Disengagement from politics “only contributes to the sense of hopelessness and paralysis.”  The manifesto also states that even though the involvement of citizens  “in particular areas of social development and local politics” is commendable, “they will always be constrained by large-scale anomalies and abuse of power on the national political level.”

And what don’t I like about the Guidelines? Sure, the statement is anti-GMA, but its overall stand won’t cause much damage to her.

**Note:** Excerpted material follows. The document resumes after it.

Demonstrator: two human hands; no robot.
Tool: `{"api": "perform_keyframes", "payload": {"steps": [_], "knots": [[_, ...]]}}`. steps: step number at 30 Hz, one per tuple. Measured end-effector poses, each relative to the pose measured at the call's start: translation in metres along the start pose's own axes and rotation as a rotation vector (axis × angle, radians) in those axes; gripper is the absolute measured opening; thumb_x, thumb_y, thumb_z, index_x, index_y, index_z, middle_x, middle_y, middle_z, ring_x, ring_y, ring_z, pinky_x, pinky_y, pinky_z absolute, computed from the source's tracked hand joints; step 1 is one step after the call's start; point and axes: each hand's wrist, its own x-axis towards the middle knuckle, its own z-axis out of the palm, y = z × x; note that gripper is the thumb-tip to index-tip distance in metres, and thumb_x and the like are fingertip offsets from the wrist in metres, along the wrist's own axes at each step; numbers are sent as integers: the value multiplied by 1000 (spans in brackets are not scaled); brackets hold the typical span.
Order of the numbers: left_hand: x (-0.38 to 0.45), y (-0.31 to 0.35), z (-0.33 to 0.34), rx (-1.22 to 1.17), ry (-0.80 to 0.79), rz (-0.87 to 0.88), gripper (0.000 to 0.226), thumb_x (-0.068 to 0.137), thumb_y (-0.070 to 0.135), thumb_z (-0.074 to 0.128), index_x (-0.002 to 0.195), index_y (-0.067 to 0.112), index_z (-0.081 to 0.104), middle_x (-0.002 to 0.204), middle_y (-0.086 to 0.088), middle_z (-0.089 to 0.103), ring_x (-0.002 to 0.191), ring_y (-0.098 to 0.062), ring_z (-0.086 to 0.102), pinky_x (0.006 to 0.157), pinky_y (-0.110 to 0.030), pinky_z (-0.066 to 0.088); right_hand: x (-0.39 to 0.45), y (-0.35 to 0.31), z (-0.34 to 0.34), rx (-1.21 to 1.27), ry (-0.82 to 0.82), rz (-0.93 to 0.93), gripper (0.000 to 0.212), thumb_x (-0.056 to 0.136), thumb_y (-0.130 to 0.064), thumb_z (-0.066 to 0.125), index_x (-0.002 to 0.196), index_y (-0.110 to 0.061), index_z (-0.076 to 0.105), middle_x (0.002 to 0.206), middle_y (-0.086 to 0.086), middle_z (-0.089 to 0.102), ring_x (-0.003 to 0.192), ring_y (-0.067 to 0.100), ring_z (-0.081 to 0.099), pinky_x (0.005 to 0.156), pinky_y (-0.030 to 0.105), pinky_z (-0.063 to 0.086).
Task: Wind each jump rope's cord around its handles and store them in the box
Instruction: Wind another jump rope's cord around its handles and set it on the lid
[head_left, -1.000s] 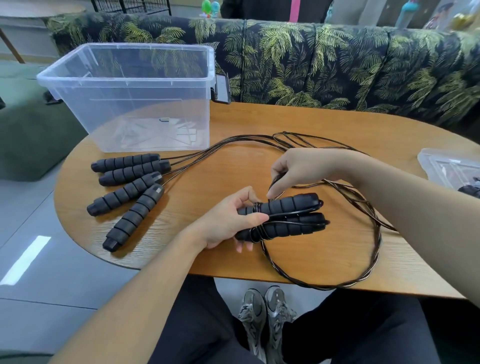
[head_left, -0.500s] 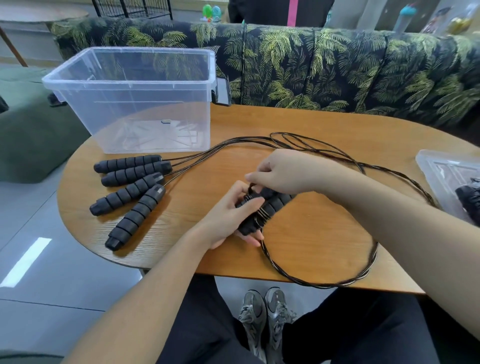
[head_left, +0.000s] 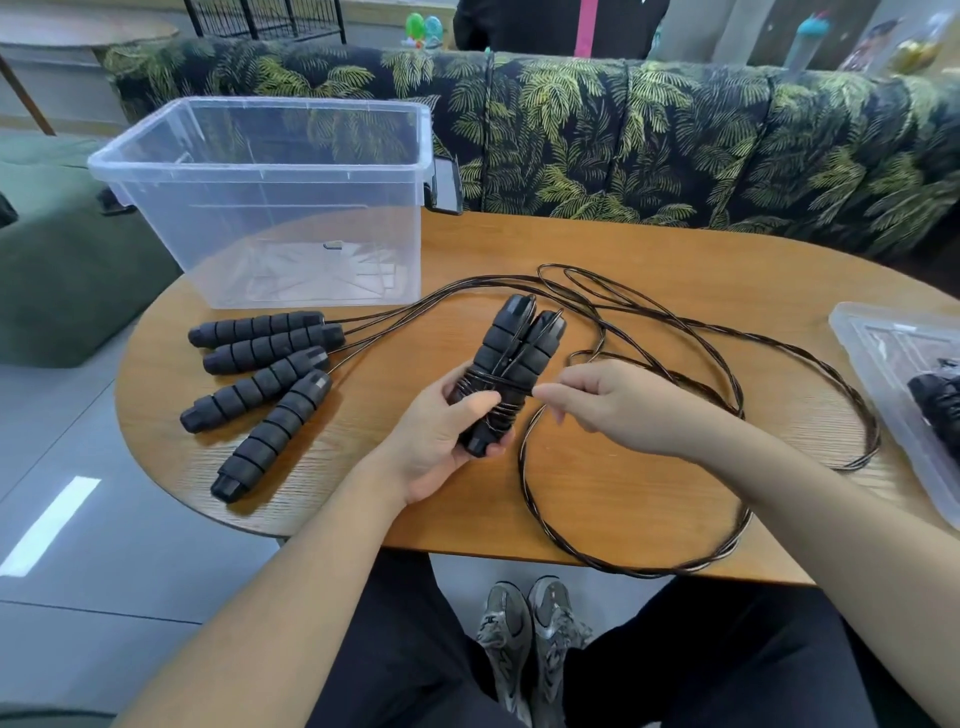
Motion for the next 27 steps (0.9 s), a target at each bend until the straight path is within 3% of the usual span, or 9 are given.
{"api": "perform_keyframes", "payload": {"steps": [3, 5, 7, 11, 15, 17, 19, 23, 27], "knots": [[-1, -1, -2, 2, -37, 22, 32, 92, 13, 68, 121, 8, 56, 95, -14, 64, 74, -24, 62, 59, -29, 50, -1, 7, 8, 12, -25, -19, 45, 98, -58, 43, 74, -23, 60, 61, 0, 49, 52, 7, 43, 58, 29, 44], [-1, -1, -2, 6, -61, 47, 50, 88, 35, 75, 123, 5, 53, 94, -14, 62, 73, -24, 61, 57, -28, 49, -2, 10, 15, 26, -86, -72, 41, 100, -56, 41, 76, -28, 59, 65, -2, 51, 57, 8, 46, 62, 28, 45], [-1, 0, 1, 14, -42, 47, 69, 90, 51, 64, 130, -2, 48, 90, -12, 61, 70, -22, 59, 55, -27, 47, -3, 14, 17, 50, -103, -91, 33, 104, -47, 40, 83, -31, 60, 69, -6, 53, 60, 4, 46, 63, 22, 43], [1, 2, 0, -24, 33, 61, 55, 102, 42, 46, 133, -3, 47, 85, -10, 58, 62, -21, 54, 49, -27, 42, -2, 33, 9, 69, -183, -21, 27, 106, -40, 40, 95, -32, 64, 70, -22, 57, 67, -4, 54, 70, 20, 40], [2, 3, -2, -41, 20, 42, 65, 98, 40, 51, 140, -6, 35, 87, -10, 61, 60, -23, 55, 46, -27, 43, 2, 44, 1, 78, -95, 60, 37, 95, -60, 47, 70, -38, 62, 63, -13, 54, 62, 5, 51, 70, 29, 46], [1, 4, -1, -26, -12, 32, 65, 97, 40, 52, 139, -6, 34, 88, -11, 62, 61, -23, 57, 47, -27, 44, 7, 42, -4, 89, -62, 105, 40, 89, -66, 51, 54, -48, 61, 56, -11, 49, 58, 8, 47, 64, 30, 44], [1, 4, -2, -18, -35, 25, 66, 97, 40, 52, 139, -7, 33, 90, -12, 65, 64, -26, 61, 48, -28, 46, 13, 40, -7, 90, -46, 162, 45, 85, -68, 57, 47, -44, 59, 53, -10, 43, 56, 11, 43, 59, 30, 39], [0, 4, -5, -20, -69, 9, 62, 98, 36, 51, 138, -9, 35, 103, -17, 69, 75, -33, 68, 55, -32, 56, 25, 36, -13, 66, -44, 231, 48, 84, -65, 65, 61, -23, 56, 61, -3, 47, 59, 13, 44, 60, 29, 37], [1, 4, -7, -47, -107, -15, 30, 99, 30, 53, 115, 4, 50, 105, -21, 68, 74, -36, 67, 51, -31, 53, 36, 29, -22, 95, -106, 293, 24, 92, -43, 65, 82, -21, 65, 69, 0, 51, 64, 15, 45, 57, 26, 38]]}}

Like the statement of the bishops, the S.J. Commission manifesto does not promote the sentiments of the majority of Filipinos who, as surveys have shown, want Arroyo to step down. Unlike the moral beacon that is Corazon Aquino, the S.J. Commission does not call for Arroyo’s resignation.

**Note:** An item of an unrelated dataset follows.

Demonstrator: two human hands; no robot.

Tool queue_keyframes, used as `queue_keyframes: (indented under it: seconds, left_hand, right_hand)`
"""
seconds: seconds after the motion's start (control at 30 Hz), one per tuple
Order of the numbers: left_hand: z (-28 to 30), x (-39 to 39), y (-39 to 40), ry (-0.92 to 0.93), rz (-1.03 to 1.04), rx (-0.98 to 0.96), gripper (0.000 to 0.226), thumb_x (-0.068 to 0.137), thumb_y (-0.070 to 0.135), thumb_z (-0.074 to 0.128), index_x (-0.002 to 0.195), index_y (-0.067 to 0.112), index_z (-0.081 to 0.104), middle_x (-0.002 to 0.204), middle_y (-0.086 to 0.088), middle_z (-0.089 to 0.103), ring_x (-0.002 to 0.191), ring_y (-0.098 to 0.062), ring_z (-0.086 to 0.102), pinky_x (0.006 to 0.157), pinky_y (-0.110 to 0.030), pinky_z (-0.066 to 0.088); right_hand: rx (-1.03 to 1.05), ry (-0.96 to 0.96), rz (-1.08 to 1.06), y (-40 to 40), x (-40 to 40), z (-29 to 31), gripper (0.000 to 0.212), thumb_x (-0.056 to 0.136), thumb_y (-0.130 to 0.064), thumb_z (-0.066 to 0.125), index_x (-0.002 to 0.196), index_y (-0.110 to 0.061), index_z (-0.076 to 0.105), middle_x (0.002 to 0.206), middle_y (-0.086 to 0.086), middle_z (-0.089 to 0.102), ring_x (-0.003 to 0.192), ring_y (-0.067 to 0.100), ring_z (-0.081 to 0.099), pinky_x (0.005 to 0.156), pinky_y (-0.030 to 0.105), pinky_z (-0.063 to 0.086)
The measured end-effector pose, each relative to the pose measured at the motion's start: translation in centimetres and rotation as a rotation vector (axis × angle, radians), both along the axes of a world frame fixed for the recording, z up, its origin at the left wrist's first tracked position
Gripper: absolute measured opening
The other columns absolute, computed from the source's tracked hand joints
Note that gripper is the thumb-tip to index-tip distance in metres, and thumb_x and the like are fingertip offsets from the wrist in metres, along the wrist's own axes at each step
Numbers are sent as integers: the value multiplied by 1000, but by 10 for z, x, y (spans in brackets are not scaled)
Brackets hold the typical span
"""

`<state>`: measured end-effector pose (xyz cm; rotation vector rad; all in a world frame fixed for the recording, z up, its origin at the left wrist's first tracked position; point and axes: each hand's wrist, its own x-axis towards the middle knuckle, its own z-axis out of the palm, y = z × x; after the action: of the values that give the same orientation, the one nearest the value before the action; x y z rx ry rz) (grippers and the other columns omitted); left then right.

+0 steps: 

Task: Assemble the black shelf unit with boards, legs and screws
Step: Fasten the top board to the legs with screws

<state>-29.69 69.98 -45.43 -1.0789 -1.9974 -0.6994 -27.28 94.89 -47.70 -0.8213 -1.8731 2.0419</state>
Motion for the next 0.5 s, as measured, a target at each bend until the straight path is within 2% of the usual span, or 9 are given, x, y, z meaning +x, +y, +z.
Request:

In the section that analyzes the options, the S.J. Commission document states that “those who in conscience have made a decision that the President should not remain in office deserve respect.”  We merely deserve respect; the S.J. Commission doesn’t like the position calling for Arroyo’s resignation.  For in the same breath it states that resignation “ceases to be a real political option if GMA remains resolute that she will not resign voluntarily.”

The S.J. Commission fears people power because it “creates a dynamic where crisis situations continue to be resolved through extra-constitutional means.”  Likewise, it believes that extra-constitutional means may harm democratic institutions in the long term.

The best response to this comes from a professor in a university that is a neighbor of the S.J. headquarters.  Economics professor Raul Fabella (by the way, an ex-seminarian but not of the Jesuit variety) wrote an essay titled “The Constitutional Comfort for Impunity.” Its penultimate statement: “Whether for outright deposal or for defanging, these Filipinos now believe, rather as did the English barons at Runnymede, that only mounting direct action, increasing if it must the risk of extra-constitutional tectonics, is the only language Malacañang now understands and which alone can force it to come clean on truth and justice.” Its conclusion:  “Waiting for the 2010 that will be forthwith stolen is ‘waiting for Godot.’”

We have explained elsewhere that in light of the damage and failure of institutions under GMA, second-best institutions like people power become necessary precisely to rebuild and strengthen Philippine democracy.

Failing to demand GMA’s resignation, the S.J. Commission reduces its call to reforms for implementation by GMA’s administration.  The S.J. Commission wants a credible independent counsel as a way to demand accountability from the high-level officials.  It wants a genuine impeachment process.  Well, if GMA won’t voluntarily resign, why would she dig her own graveyard by creating an independent counsel and allowing herself to be impeached?

If I were GMA, I would even dialogue with the authors of the S.J. Commission Guidelines, string them along, and neutralize them.

Recall the bishops’ demand, influenced by their ideological gurus in Loyola Heights, to have the Executive Order preventing GMA’s Cabinet from meaningfully participating in Senate inquiries lifted.  GMA easily granted that concession.  The bishops got what they wanted.  But Cabinet members will continue to invoke executive privilege, even to cover up a crime.

So it wouldn’t be a surprise if GMA appointed an independent counsel named Merceditas Gutierrez II and allowed impeachment complaints against her filed by the Lozanos and Pulidos.

That the S.J. Commission statement disappoints makes me turn to the stand taken by other Jesuit-related units as guide for discernment and action.  While the S.J. Commission produced a paper of 12 pages that is non-threatening to GMA, the faculty members of the Ateneo de Manila Political Science Department and the students forming the Ateneo Debate Society came out with short statements that explain why GMA must resign.  I can likewise turn to the La Salle brothers who are at the forefront of the movement to energize people power.